Donos de um impacto cultural como poucas outras mídias, os mangás (nome usado para se referir aos quadrinhos japoneses) e as novelas exibidas no Brasil compartilham muitas características de estrutura e mercado, mesmo sendo muito distintos. Acredite: as novelas brasileiras têm mais a ver com mangás que com as próprias novelas japonesas (os famosos doramas, que funcionam mais como séries).
Em vez de separar cada uma em um canto como se fossem coisas diferentes, por que não fazer essa provocação e relacionar oito semelhanças entre mangás e novelas brasileiras? Ao final da matéria, você vai perceber que Demon Slayer - Kimetsu no Yaiba não é tão distante assim de uma Avenida Brasil.
Histórias folhetinescas
Conforme aprendemos na aula de Literatura, os folhetins são histórias seriadas desenvolvidas no decorrer de um tempo determinado. Em vez de trazer toda a história de uma vez, a narrativa é "picotada" e o público vai lendo uma narrativa ágil e cheia de reviravoltas. Se no passado os folhetins eram romances publicados em páginas de jornais, atualmente temos outras formas de acompanhar tramas assim.
As telenovelas (muitas vezes chamadas de "folhetim" por causa da semelhança ao gênero literário) costumam ser exibidas diariamente, tanto de segunda-feira a sexta-feira ou de segunda-feira a sábado, enquanto os mangás são serializados de acordo com a antologia em questão: um mangá publicado na Shonen Jump da Shueisha tem capítulos semanais, já a Shonen Gangan da Square Enix tem periodicidade mensal.
Em ambos os formatos encontramos uma das principais características do gênero, o "gancho". Esse recurso, uma cena com conclusão indefinida ao final de cada história, é o que mantém o interesse do público e atiça a vontade de ver o desenrolar no próximo capítulo. Ou seja, um personagem misterioso aparecendo ao final de um capítulo de One Piece para ajudar Luffy é quase como quando a protagonista da novela é encurralada pela vilã com uma arma: você quer o próximo capítulo para saber no que vai dar.

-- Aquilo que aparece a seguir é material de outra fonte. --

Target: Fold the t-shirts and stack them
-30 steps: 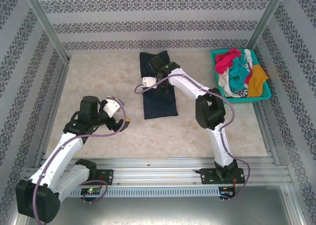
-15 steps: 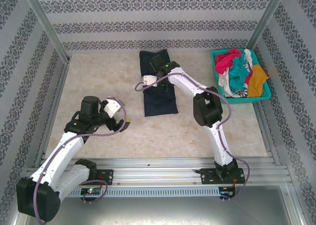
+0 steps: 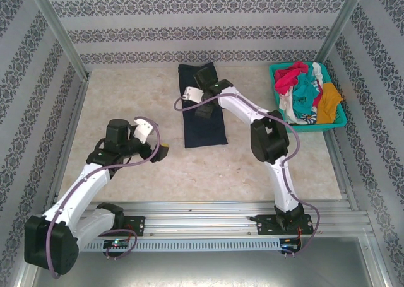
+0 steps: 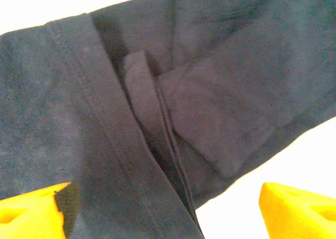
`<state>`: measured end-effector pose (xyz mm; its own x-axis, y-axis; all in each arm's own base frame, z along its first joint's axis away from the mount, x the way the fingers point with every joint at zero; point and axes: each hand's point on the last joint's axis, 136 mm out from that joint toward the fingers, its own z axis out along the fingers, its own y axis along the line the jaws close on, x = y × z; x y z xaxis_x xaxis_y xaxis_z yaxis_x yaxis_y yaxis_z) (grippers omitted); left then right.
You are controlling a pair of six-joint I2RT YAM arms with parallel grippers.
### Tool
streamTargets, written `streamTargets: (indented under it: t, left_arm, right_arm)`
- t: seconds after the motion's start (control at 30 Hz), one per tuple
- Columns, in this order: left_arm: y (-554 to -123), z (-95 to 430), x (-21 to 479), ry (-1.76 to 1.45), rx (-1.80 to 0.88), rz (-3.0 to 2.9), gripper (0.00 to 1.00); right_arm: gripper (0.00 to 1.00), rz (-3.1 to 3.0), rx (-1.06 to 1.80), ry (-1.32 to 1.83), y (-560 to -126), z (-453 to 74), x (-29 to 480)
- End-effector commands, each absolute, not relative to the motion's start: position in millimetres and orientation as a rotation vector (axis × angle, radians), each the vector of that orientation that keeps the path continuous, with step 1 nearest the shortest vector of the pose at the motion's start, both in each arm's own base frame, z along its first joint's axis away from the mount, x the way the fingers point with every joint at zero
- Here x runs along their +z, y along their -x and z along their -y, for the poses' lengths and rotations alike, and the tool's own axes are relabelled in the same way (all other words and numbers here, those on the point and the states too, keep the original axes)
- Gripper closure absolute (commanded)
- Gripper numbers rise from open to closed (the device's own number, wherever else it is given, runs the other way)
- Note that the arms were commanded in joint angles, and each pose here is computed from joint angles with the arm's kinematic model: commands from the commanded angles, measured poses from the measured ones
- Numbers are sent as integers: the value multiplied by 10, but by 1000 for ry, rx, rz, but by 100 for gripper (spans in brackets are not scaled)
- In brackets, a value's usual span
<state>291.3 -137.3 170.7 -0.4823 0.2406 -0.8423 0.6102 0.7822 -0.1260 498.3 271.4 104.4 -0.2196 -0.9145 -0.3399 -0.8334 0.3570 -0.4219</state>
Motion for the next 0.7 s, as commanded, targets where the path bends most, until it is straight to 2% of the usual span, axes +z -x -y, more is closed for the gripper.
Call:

Autor: a peça mais importante
Embora o autor seja fundamental para a criação de uma história, nem sempre ele desempenha o principal papel da cadeia de produção. Pegando como exemplo os filmes da Marvel, por mais que alguns diretores até consigam emprestar seus estilos aos longas, quem cuida dos rumos e desenvolve as tramas são os produtores da Disney. Já as novelas brasileiras e os mangás japoneses compartilham a mesma característica de dar a maior autonomia ao criador da história.
Claro, um Akira Toriyama não pôde colocar tudo o que queria em Dragon Ball ou mesmo João Emanuel Carneiro teve suas limitações na hora de escrever Avenida Brasil, mas tudo relacionado às suas criações contavam com o selo de aprovação do criador. Até mesmo o lamentável filme americano Dragon Ball Evolution só foi produzido porque teve o selo de aprovação do autor do mangá original.
A função do editor
Ao contrário de um autor de romance literário, um autor de telenovela ou de mangá não dispõe de total liberdade para exercer suas funções, tendo sempre que respeitar as ordens vindas de um superior,a figura do "editor". Ele, um profissional com estudo de mercado, é quem auxilia o autor a prosseguir em um caminho mais adequado para a história, aparando arestas e retirando exageros que poderiam prejudicar as vendas.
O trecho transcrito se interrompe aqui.